*** Opening Entries provided ***
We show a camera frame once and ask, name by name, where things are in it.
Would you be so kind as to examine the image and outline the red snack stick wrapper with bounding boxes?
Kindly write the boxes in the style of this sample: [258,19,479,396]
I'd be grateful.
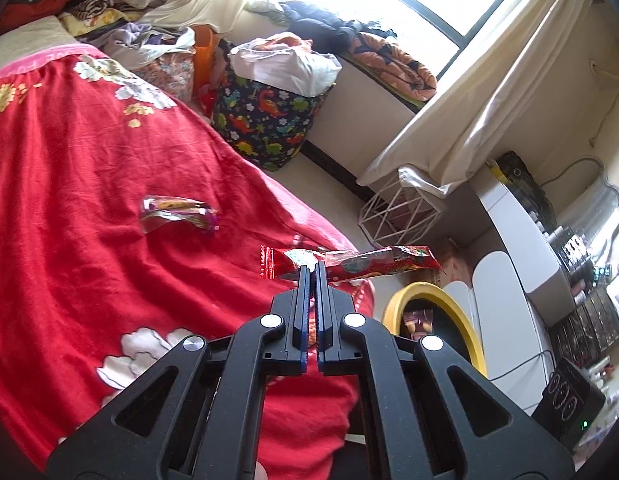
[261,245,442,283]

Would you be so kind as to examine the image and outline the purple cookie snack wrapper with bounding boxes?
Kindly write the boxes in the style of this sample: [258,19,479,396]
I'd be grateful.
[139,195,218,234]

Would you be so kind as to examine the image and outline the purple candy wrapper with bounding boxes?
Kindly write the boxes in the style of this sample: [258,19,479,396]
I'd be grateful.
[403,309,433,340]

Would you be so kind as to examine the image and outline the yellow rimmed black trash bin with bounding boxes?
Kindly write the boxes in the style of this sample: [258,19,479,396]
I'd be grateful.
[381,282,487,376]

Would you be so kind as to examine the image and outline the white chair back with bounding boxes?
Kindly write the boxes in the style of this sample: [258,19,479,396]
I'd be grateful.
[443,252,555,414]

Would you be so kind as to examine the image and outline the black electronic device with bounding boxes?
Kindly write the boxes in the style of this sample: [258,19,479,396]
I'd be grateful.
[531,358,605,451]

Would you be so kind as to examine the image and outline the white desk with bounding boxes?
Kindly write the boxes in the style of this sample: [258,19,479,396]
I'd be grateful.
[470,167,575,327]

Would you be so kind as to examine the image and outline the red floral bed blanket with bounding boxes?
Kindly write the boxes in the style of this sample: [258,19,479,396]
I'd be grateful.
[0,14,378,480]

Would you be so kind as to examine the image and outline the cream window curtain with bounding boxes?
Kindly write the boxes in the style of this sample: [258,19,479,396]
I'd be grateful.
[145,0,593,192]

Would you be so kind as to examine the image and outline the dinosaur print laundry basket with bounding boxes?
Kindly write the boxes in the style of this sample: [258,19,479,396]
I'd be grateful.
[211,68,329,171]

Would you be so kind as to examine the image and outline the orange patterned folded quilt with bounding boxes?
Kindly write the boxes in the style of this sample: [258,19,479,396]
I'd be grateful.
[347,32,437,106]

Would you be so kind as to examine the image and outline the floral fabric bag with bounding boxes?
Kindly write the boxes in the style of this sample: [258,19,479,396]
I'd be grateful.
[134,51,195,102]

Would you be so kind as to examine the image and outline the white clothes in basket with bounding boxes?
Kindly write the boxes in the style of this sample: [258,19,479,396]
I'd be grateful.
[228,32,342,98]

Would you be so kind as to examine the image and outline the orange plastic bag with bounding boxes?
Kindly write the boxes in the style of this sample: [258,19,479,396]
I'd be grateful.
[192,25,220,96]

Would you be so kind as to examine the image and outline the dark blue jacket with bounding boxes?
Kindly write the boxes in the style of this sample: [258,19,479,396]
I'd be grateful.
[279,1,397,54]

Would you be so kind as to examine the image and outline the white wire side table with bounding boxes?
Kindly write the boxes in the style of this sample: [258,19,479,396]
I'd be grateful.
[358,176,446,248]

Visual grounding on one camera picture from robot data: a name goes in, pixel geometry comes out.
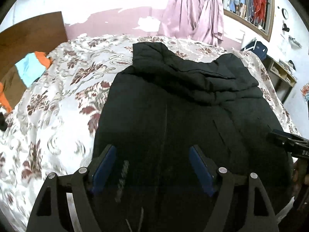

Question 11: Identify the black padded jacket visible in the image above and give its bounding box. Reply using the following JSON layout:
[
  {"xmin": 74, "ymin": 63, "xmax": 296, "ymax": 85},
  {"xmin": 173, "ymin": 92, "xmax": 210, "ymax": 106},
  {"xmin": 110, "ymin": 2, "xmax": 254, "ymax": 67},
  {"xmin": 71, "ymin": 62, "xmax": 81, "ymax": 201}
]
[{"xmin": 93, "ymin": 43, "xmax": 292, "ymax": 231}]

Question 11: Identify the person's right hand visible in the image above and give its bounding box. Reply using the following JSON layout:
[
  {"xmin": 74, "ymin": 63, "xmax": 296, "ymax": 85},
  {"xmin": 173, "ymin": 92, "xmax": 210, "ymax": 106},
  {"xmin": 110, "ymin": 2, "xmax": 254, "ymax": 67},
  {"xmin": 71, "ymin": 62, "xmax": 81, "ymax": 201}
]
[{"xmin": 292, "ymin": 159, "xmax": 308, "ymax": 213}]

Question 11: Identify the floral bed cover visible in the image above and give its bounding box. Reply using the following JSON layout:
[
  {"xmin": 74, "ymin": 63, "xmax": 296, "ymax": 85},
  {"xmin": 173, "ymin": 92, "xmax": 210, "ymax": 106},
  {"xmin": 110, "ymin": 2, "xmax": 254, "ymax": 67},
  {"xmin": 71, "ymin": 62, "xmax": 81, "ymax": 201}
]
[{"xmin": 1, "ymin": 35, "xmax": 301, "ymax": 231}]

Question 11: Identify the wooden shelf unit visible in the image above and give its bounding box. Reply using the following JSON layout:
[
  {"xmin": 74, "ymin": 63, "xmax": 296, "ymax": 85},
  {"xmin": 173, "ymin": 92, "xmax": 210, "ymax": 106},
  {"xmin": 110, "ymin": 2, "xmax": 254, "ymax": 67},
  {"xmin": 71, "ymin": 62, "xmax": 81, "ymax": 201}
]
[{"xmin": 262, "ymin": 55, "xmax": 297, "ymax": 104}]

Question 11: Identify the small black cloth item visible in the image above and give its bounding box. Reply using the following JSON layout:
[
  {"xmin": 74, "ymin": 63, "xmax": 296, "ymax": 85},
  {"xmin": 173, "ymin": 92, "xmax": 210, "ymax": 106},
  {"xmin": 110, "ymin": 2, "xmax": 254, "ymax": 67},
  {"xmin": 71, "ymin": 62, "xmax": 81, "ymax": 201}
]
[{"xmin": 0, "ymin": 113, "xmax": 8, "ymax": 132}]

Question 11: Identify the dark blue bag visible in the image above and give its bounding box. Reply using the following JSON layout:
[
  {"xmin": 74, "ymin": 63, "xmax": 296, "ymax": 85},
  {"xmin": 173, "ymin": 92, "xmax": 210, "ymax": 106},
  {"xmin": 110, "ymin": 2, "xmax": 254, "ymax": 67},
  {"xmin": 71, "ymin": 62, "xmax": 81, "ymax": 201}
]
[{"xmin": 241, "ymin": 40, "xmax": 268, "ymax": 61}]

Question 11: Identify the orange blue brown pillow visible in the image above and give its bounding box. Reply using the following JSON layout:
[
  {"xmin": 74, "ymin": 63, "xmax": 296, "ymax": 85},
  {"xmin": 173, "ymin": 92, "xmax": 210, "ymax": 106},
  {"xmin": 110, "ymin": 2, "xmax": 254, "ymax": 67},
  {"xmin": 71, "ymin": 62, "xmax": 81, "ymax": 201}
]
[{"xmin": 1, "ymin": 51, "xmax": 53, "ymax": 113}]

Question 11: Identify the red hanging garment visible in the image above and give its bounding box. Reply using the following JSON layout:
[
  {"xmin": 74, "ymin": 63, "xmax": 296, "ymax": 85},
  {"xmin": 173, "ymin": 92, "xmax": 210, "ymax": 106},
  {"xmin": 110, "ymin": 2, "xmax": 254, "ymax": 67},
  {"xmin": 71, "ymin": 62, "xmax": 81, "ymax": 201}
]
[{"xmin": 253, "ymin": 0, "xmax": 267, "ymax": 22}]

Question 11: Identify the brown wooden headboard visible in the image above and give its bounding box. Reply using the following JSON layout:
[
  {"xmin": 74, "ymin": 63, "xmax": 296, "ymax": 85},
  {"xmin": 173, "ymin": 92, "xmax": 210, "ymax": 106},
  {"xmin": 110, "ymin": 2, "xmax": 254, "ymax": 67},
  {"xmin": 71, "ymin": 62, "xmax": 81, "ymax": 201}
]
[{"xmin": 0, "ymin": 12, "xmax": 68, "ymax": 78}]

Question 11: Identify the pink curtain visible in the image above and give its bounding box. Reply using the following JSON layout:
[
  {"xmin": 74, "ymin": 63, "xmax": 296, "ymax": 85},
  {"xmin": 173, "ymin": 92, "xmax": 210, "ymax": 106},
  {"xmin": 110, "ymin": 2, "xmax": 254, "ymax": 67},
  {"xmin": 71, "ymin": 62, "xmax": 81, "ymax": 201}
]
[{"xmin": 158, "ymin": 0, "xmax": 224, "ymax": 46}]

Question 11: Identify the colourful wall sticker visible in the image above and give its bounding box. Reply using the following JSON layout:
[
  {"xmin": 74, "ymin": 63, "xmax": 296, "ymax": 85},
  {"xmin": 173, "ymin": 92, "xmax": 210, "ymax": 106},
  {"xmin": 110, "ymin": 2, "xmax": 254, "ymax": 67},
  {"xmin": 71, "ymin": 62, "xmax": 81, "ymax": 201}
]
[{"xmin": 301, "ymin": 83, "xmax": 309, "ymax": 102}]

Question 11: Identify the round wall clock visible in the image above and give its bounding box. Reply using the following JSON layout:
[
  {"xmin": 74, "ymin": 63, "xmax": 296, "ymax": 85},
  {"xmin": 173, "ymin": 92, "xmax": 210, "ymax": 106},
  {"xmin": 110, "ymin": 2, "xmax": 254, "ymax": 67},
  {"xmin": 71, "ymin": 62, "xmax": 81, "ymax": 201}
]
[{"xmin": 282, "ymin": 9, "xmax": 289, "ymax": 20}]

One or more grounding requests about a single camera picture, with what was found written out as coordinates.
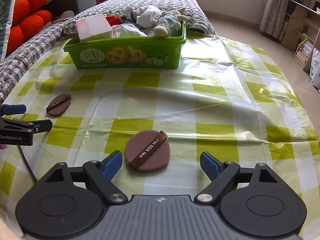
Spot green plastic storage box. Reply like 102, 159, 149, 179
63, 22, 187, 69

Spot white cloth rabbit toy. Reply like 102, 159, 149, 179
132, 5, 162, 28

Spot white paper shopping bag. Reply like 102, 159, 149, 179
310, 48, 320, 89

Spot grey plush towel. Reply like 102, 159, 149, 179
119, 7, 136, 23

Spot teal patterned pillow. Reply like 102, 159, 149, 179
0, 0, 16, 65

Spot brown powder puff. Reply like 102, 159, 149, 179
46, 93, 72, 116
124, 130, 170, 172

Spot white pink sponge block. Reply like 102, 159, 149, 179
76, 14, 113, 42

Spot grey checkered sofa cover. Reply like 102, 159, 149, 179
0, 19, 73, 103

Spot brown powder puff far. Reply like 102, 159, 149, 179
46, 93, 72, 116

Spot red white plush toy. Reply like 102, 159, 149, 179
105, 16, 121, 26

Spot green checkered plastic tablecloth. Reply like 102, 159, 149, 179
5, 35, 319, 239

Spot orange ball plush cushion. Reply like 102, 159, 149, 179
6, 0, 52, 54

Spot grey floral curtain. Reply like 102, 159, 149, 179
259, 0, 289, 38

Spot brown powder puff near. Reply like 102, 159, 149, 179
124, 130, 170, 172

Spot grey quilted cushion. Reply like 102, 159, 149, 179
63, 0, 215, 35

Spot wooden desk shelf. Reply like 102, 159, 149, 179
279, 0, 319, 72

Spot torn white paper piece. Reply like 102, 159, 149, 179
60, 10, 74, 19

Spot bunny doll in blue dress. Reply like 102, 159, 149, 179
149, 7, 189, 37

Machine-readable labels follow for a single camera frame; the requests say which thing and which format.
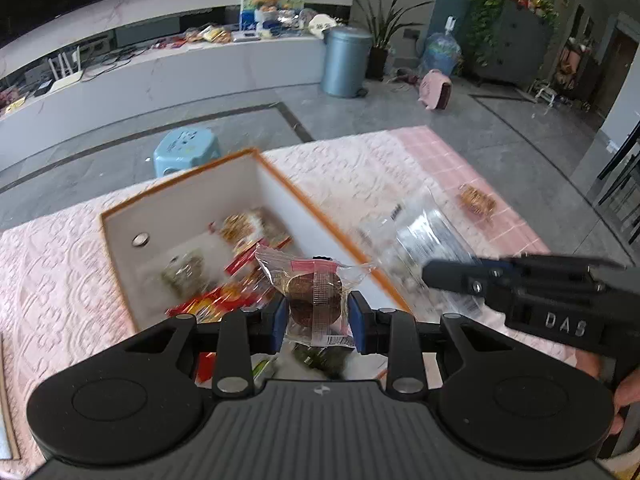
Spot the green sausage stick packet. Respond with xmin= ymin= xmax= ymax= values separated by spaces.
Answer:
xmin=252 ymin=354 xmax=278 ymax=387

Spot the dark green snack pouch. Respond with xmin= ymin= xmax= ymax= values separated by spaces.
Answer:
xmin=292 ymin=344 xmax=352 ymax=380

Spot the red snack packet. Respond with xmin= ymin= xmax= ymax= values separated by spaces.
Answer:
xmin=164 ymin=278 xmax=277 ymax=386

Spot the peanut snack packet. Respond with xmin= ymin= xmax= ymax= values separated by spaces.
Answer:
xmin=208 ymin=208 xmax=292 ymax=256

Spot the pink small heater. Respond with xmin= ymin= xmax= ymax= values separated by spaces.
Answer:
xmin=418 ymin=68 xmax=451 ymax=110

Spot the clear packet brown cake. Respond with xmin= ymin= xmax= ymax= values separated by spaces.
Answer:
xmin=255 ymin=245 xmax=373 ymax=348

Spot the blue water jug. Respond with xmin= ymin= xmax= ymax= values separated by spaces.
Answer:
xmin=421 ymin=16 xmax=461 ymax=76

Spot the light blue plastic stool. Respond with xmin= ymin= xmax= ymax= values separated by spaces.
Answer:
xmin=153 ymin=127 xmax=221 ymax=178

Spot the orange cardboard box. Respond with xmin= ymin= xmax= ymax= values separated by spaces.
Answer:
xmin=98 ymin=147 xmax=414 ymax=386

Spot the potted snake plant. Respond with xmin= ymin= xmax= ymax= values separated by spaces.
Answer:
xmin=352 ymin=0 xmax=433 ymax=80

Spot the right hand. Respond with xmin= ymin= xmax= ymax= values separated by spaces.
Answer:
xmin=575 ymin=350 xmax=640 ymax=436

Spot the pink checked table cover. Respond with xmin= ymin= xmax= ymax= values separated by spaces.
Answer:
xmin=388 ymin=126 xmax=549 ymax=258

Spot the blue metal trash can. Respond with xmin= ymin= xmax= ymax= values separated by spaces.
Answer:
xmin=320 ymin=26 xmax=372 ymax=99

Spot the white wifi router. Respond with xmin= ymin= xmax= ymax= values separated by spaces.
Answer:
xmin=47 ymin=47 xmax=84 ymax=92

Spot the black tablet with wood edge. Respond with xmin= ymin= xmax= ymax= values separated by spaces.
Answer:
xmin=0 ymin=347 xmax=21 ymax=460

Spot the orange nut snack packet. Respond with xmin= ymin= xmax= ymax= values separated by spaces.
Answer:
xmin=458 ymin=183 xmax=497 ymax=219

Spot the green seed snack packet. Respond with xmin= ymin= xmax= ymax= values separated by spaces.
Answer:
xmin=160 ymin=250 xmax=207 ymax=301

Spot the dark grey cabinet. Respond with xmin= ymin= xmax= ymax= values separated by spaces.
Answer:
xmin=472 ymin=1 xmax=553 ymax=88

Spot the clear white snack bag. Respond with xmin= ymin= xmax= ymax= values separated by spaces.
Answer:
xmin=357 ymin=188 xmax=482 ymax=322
*** Closing Entries provided ***
Task prompt. Extract every line from the one containing "Spot the clear packet" to the end of the entries, including both of those lines, exactly as given and with nothing added.

Task output.
Spot the clear packet brown cake. Respond with xmin= ymin= xmax= ymax= values separated by spaces.
Answer:
xmin=255 ymin=245 xmax=373 ymax=348

Spot the blue water jug. Respond with xmin= ymin= xmax= ymax= values separated by spaces.
Answer:
xmin=421 ymin=16 xmax=461 ymax=76

Spot the light blue plastic stool. Respond with xmin= ymin= xmax= ymax= values separated by spaces.
Answer:
xmin=153 ymin=127 xmax=221 ymax=178

Spot the orange cardboard box. Respond with xmin= ymin= xmax= ymax= values separated by spaces.
Answer:
xmin=98 ymin=147 xmax=414 ymax=386

Spot the potted snake plant. Respond with xmin= ymin= xmax= ymax= values separated by spaces.
Answer:
xmin=352 ymin=0 xmax=433 ymax=80

Spot the right hand. Respond with xmin= ymin= xmax= ymax= values separated by spaces.
Answer:
xmin=575 ymin=350 xmax=640 ymax=436

Spot the pink checked table cover. Respond with xmin= ymin= xmax= ymax= values separated by spaces.
Answer:
xmin=388 ymin=126 xmax=549 ymax=258

Spot the blue metal trash can. Respond with xmin= ymin= xmax= ymax= values separated by spaces.
Answer:
xmin=320 ymin=26 xmax=372 ymax=99

Spot the white wifi router. Respond with xmin= ymin= xmax= ymax= values separated by spaces.
Answer:
xmin=47 ymin=47 xmax=84 ymax=92

Spot the black tablet with wood edge. Respond with xmin= ymin= xmax= ymax= values separated by spaces.
Answer:
xmin=0 ymin=347 xmax=21 ymax=460

Spot the orange nut snack packet. Respond with xmin= ymin= xmax= ymax= values separated by spaces.
Answer:
xmin=458 ymin=183 xmax=497 ymax=219

Spot the green seed snack packet. Respond with xmin= ymin= xmax= ymax= values separated by spaces.
Answer:
xmin=160 ymin=250 xmax=207 ymax=301

Spot the dark grey cabinet. Respond with xmin= ymin= xmax= ymax= values separated by spaces.
Answer:
xmin=472 ymin=1 xmax=553 ymax=88

Spot the clear white snack bag. Respond with xmin= ymin= xmax= ymax= values separated by spaces.
Answer:
xmin=357 ymin=188 xmax=482 ymax=322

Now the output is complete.